A muda da minha rua falou-me das estrelas,
com ela aprendi a escutar o rio da minha infância
Por Francisco Perna Filho
Ao nascermos, a primeira leitura que fazemos do mundo é a leitura sensorial: os sons, as cores, os cheiros, a temperatura, as texturas, os sabores. Daí, passamos para abstração do mundo, começamos a sair do concreto para o abstrato, vamos eliminando as figuras; passamos ao simbólico, às sentenças, ao descortínio do que se nos apresenta implícito, nas entrelinhas. Tornamo-nos críticos do mundo e das coisas, senhores do nosso nariz, da nossa boca, do nosso paladar, do nosso cheiro, do nosso som. Espelhos de uma sociedade perfeita, aparelhada de um estado perfeito, de uma justiça perfeita, de um legislativo perfeito, portanto de homens perfeitos. Democraticamente perfeitos.
Descoberto um mundo não tão perfeito, ou quase imperfeito, modificamos a nossa crença, antes absoluta, para um aprendizado de realidades outras: os nossos pares são tão imperfeitos quanto nós, mas não se dão conta disso, até serem colocados à prova da convivência, quando os pré-conceitos afloram, quando a razão é imperativa e degrada, alija e maltrata.

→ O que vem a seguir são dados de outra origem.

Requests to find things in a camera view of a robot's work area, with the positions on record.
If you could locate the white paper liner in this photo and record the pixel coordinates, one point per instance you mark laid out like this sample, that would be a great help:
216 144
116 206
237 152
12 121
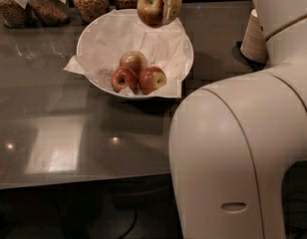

Começamos a nos redescobrir como seres sensíveis, dotados de sentidos e de intuição; capazes de sentimentos e de reflexão. Passamos a valorizar o que somos e o que temos. Passamos a olhar o mundo, outra vez, com os olhos infantis para o descortino de um tempo ainda não corrompido. Um mundo vibrante, de formas e cores; de sons e cheiros. Redescobrimos a beleza do simples, para uma contemplação de plenitudes.
Reabilitamo-nos para a convivência plena: sem preconceito, sem discriminação, sem qualquer estigma. O outro nas suas particularidades, com as suas diferenças, com as suas idiossincrasias. O outro que - ao nos mostrar aquilo que somos - nos habilita para recifração de um mundo mais humano e pleno.